## Chart: CWQ Latency Comparison (with PathHD pruning)
### Overview
This chart compares the per-query latency of several models (KV-Mem, NSM, ChatGPT, GPT-4, UniKGQA, StructGPT, Think-on-Graph, GoG, KG-Agent, RoG, and PathHD) using a logarithmic scale. The data is presented as median latency with a p90 whisker, indicating the 90th percentile latency. The chart demonstrates the impact of PathHD pruning on latency.
### Components/Axes
* **Title:** CWQ Latency comparison (with PathHD pruning)
* **X-axis:** Per-query latency (s) – median with p90 whisker. The scale is logarithmic, with markers at 10<sup>-1</sup>, 10<sup>0</sup>, and 10<sup>1</sup>.
* **Y-axis:** Model names (KV-Mem, NSM, ChatGPT (1 call), GPT-4 (1 call), UniKGQA (1–2 calls), StructGPT (1–2 calls), Think-on-Graph (3–6), GoG (3–5), KG-Agent (3–8), RoG (B=3, D≤4 → 12), PathHD (ours, 1 call)).
* **Data Series:** Each model is represented by a horizontal line with a marker indicating the median latency and a whisker extending to the p90 latency.
* **Legend:** The legend is implicit, with each line color corresponding to a model name on the Y-axis.
* **Assumptions (Footer):** "Assumptions: each LLM call median=2.5s, p90=3.4s; non-LLM ops 0.3–0.8s. RoG uses beam B=3, depth D≤4 (=12 calls). PathHD uses vector scoring + top-K pruning; here PRUNE_FACTOR=0.85, TAIL_SHRINK=0.9."
### Detailed Analysis
The chart displays the following approximate latency values (median with p90 whisker):
* **KV-Mem:** Approximately 0.3s (median), whisker extends to approximately 0.35s. (Blue)
* **NSM:** Approximately 0.4s (median), whisker extends to approximately 0.5s. (Orange)

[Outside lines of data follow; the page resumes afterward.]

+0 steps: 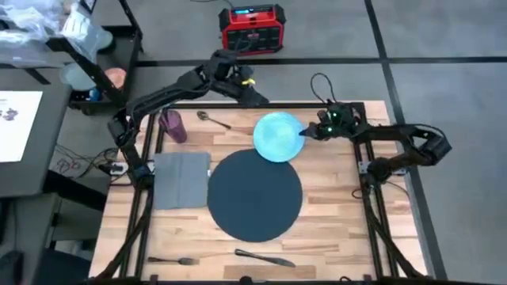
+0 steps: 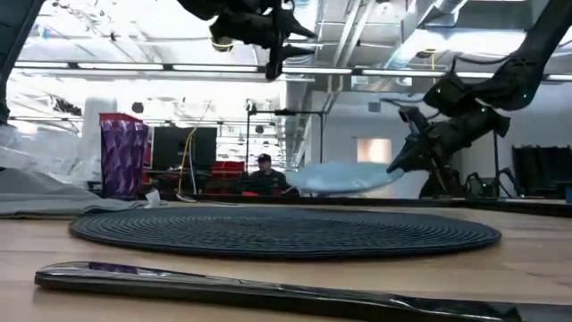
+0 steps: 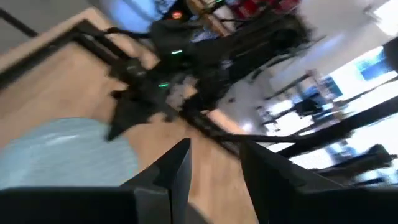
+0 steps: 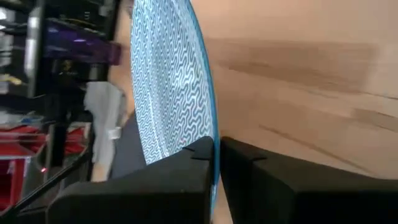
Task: Set table place
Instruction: Put the blue patterned plate on the dark blue table mat
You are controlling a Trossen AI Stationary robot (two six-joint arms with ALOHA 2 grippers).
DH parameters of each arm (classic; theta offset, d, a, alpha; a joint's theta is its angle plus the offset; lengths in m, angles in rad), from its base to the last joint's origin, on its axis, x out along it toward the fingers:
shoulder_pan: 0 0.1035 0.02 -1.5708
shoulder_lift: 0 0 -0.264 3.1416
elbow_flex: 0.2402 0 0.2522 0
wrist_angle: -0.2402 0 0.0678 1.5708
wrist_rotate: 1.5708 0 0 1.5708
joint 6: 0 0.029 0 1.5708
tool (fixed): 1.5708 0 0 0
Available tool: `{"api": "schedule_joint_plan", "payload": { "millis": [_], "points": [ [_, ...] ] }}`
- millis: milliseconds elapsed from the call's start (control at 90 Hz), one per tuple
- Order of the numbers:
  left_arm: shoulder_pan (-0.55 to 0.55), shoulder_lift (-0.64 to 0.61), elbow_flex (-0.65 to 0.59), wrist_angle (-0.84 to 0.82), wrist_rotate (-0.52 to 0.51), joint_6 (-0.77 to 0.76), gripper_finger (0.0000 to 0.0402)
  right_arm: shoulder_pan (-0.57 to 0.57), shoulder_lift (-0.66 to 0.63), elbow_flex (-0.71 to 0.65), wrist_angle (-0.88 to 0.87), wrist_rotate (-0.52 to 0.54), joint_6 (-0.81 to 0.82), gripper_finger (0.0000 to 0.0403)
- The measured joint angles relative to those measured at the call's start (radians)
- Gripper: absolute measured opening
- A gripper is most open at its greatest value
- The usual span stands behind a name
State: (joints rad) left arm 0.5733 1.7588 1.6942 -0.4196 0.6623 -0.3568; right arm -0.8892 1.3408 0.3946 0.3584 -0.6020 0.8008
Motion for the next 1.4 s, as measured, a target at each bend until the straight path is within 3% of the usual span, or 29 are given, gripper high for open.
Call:
{"api": "schedule_joint_plan", "payload": {
  "millis": [200,456,589,822,1067,1400],
  "points": [
    [-0.087,0.0,-0.113,0.112,-0.131,0.173,0.012,-0.001,-0.055,0.0,-0.017,-0.005,0.028,0.0],
    [-0.148,-0.001,-0.498,0.768,-0.156,0.005,0.0106,0.021,-0.06,0.001,-0.085,-0.006,-0.012,0.0],
    [-0.176,-0.063,-0.718,1.009,-0.18,-0.032,0.0097,0.029,-0.061,0.001,-0.078,-0.012,-0.016,0.0],
    [-0.294,-0.291,-1.113,1.364,-0.468,0.015,0.0086,0.093,-0.06,0.001,-0.058,-0.005,0.026,0.0],
    [-0.47,-0.462,-1.312,1.403,-0.778,0.119,0.0085,0.233,-0.06,0.003,0.002,-0.001,0.14,0.0],
    [-0.677,-0.514,-1.34,1.404,-1.03,0.258,0.0085,0.496,-0.06,0.003,0.001,0.192,0.253,0.0]
  ]
}}
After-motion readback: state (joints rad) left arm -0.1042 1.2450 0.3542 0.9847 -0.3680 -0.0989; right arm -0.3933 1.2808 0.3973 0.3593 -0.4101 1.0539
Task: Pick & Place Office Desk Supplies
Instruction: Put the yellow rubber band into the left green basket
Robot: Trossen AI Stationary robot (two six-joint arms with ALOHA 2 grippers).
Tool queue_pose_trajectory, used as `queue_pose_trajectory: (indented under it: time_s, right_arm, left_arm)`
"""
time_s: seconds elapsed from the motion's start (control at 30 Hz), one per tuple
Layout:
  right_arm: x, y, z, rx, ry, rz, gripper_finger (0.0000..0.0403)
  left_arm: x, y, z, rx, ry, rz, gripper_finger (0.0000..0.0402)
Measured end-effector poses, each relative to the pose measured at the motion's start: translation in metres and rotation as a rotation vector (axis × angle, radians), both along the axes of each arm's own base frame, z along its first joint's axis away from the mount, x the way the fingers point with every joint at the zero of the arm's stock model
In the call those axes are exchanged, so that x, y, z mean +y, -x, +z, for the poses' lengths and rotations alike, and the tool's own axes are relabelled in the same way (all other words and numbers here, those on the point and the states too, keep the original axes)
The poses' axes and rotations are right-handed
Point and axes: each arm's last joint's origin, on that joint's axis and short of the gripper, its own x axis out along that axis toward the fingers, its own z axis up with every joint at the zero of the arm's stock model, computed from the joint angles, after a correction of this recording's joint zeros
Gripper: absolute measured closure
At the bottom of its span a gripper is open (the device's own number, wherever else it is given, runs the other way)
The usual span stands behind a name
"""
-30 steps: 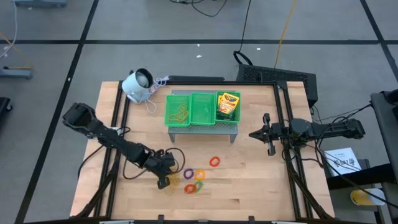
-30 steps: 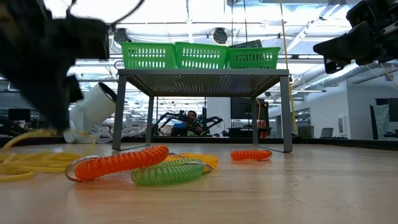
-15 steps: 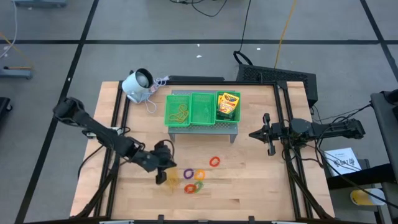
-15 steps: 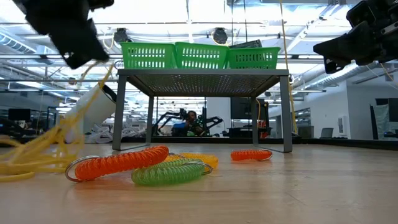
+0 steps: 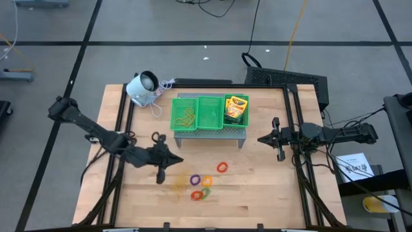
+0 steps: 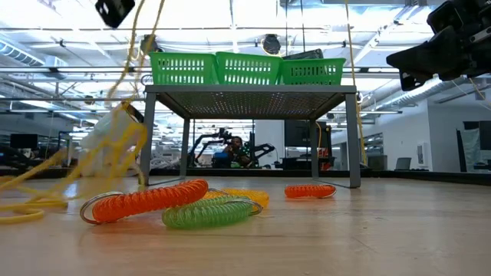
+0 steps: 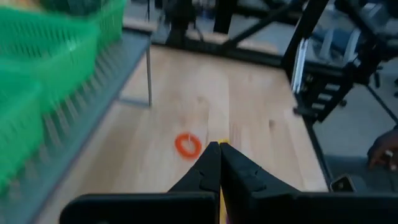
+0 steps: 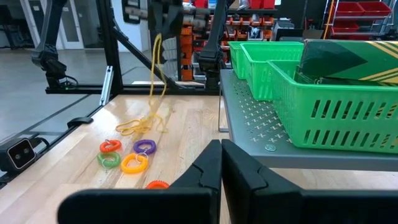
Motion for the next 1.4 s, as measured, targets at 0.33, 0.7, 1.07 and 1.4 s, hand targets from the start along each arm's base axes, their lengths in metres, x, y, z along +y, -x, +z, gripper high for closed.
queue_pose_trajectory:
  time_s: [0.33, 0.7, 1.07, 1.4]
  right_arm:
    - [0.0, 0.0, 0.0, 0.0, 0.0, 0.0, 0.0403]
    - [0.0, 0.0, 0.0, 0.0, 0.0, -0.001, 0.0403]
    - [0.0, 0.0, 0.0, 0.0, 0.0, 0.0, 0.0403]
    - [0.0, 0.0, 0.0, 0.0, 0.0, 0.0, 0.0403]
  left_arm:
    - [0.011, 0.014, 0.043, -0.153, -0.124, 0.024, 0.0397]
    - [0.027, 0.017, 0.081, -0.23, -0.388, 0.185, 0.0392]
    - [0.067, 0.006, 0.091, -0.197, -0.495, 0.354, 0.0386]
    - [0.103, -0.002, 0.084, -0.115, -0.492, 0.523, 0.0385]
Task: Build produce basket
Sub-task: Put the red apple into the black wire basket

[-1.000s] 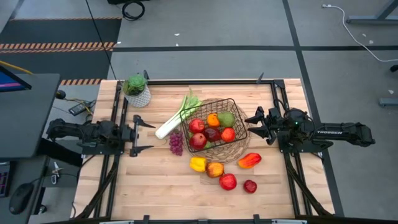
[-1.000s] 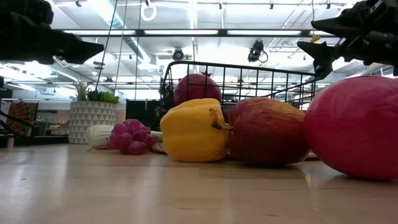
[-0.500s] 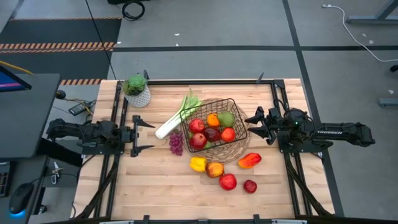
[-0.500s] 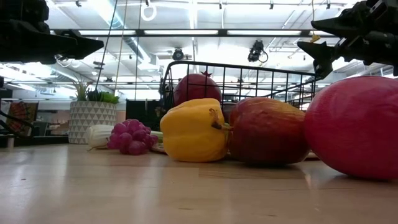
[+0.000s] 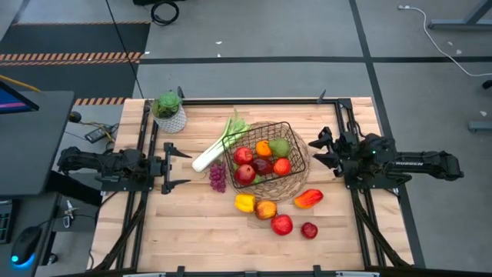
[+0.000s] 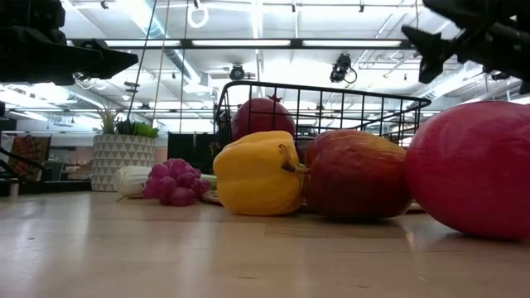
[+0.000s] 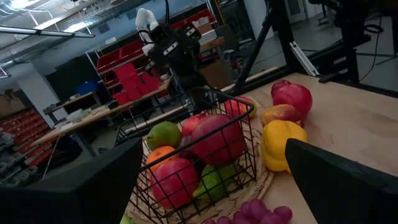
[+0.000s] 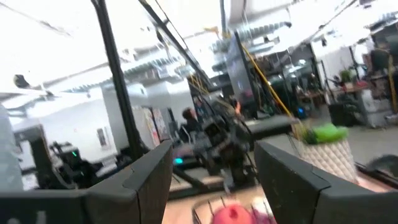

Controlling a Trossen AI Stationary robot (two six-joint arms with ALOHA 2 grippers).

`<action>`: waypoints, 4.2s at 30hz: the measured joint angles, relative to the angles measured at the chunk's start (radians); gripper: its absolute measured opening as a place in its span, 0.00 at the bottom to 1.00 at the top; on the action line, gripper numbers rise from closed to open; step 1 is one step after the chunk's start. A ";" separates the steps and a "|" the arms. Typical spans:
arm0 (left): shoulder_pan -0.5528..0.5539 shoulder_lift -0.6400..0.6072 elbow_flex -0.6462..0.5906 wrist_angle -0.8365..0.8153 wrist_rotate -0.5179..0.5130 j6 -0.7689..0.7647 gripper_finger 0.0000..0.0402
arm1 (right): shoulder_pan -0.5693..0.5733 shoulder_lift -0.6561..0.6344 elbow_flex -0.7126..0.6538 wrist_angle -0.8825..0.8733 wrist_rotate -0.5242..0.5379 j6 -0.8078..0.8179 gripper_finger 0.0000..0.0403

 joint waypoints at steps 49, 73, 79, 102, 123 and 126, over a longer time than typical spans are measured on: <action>0.000 0.000 0.000 0.001 0.000 0.000 1.00 | 0.565 0.627 0.424 -0.538 0.337 -0.230 0.80; 0.000 0.000 0.000 0.001 0.000 0.000 1.00 | 0.949 0.998 0.743 -0.948 0.397 -0.169 0.86; 0.000 0.000 0.000 0.001 0.000 0.000 1.00 | 0.987 1.098 0.749 -0.962 0.406 -0.200 0.86; 0.000 0.000 0.000 0.001 0.000 0.000 1.00 | 1.030 1.247 0.748 -1.065 0.376 -0.222 0.82; 0.000 0.000 0.000 0.001 0.000 0.000 1.00 | 0.955 1.216 0.986 -1.421 0.384 -0.189 0.72; 0.000 0.000 0.000 0.001 0.000 0.000 1.00 | 0.924 1.216 1.055 -1.506 0.384 -0.188 0.73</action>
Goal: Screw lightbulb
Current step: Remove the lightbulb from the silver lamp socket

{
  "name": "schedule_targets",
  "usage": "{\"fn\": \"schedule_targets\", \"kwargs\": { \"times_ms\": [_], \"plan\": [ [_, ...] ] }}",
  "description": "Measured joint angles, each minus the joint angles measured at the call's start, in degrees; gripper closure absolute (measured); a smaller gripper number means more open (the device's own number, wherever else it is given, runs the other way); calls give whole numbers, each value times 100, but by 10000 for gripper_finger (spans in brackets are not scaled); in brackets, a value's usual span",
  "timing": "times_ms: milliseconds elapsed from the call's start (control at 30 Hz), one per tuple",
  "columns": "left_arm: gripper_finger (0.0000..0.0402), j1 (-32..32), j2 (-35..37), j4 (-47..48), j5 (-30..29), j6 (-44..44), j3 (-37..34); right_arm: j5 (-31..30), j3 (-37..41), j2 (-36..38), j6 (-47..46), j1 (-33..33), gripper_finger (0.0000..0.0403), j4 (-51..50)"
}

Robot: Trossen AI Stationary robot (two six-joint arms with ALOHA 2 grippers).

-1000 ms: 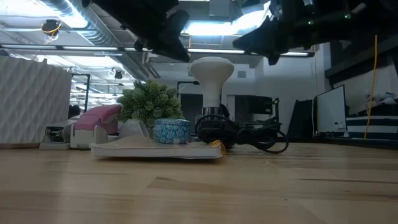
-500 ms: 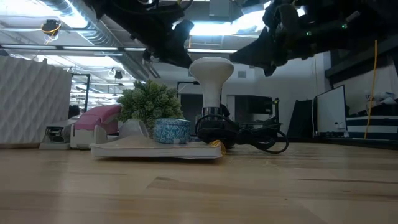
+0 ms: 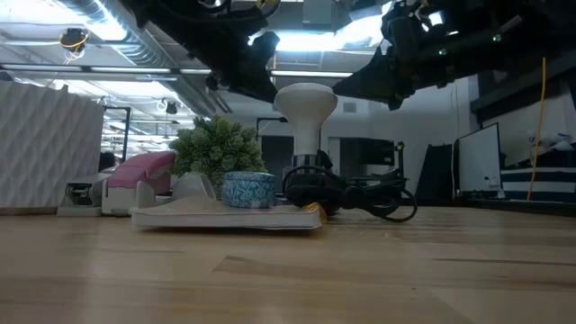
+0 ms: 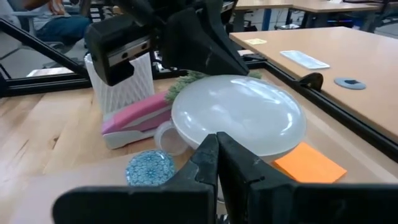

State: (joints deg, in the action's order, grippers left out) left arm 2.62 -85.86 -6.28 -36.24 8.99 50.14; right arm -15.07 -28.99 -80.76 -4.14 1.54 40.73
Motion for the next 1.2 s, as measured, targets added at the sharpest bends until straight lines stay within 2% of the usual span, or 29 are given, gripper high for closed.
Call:
{"fn": "schedule_targets", "kwargs": {
  "times_ms": [233,433,533,600,967,1200],
  "plan": [
    [402,127,4,23,-54,185,-3,-237,0,-38,4,7,391,7],
    [402,217,14,31,-63,268,-7,-795,7,-42,7,0,391,-68],
    [402,324,17,-85,201,303,0,-1217,7,-58,7,-30,391,-90],
    [401,414,-9,-97,356,302,17,-1255,5,-79,4,-35,391,-154],
    [401,565,-13,-57,79,260,-1,-1091,6,-176,0,-90,391,-94],
    [401,657,15,-56,-434,77,-1,-1128,7,-110,301,-81,391,-17]
  ]
}}
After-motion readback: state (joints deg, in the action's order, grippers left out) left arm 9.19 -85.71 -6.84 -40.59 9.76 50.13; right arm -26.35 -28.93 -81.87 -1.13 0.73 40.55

* **ChatGPT (1 call):** Approximately 0.1s (median), whisker extends to approximately 0.15s. (Green)
* **GPT-4 (1 call):** Approximately 0.2s (median), whisker extends to approximately 0.3s. (Light Blue)
* **UniKGQA (1–2 calls):** Approximately 0.8s (median), whisker extends to approximately 1.0s. (Red)
* **StructGPT (1–2 calls):** Approximately 0.8s (median), whisker extends to approximately 1.0s. (Purple)
* **Think-on-Graph (3–6):** Approximately 3s (median), whisker extends to approximately 5s. (Pink)
* **GoG (3–5):** Approximately 2s (median), whisker extends to approximately 4s. (Brown)
* **KG-Agent (3–8):** Approximately 4s (median), whisker extends to approximately 6s. (Yellow)
* **RoG (B=3, D≤4 → 12):** Approximately 10s (median), whisker extends to approximately 12s. (Cyan)
* **PathHD (ours, 1 call):** Approximately 0.15s (median), whisker extends to approximately 0.2s. (Dark Blue)
**Trends:**
* PathHD exhibits the lowest median latency among all models.
* RoG has the highest median latency.
* ChatGPT and PathHD have the lowest latencies, both around 0.1-0.15s.
* UniKGQA and StructGPT have similar latencies, around 0.8s.
* The latency generally increases with the number of calls (as indicated in the model names).
### Key Observations
* PathHD significantly reduces latency compared to other models, particularly RoG.
* The p90 whiskers indicate the variability in latency for each model.
* The logarithmic scale compresses the differences between lower latency models.
* The assumptions at the bottom of the chart provide context for the latency values, indicating the expected latency of LLM calls and non-LLM operations.
### Interpretation
The chart demonstrates the effectiveness of PathHD pruning in reducing query latency. PathHD achieves comparable or lower latency than other models while potentially using fewer resources (1 call vs. multiple calls for other models). The large difference in latency between PathHD and RoG suggests that PathHD's pruning strategy is particularly effective in this context. The p90 whiskers highlight the potential for variability in latency, which is important to consider in real-world applications. The assumptions provided at the bottom of the chart suggest that the latency of LLM calls is a significant factor in overall query latency. The chart suggests that optimizing LLM call frequency and utilizing pruning techniques like PathHD can significantly improve performance. The use of a logarithmic scale is appropriate given the wide range of latency values, but it also means that small differences in latency at the lower end of the scale may be less visually apparent. The chart provides a clear and concise comparison of the latency of different models, allowing for informed decision-making regarding model selection and optimization.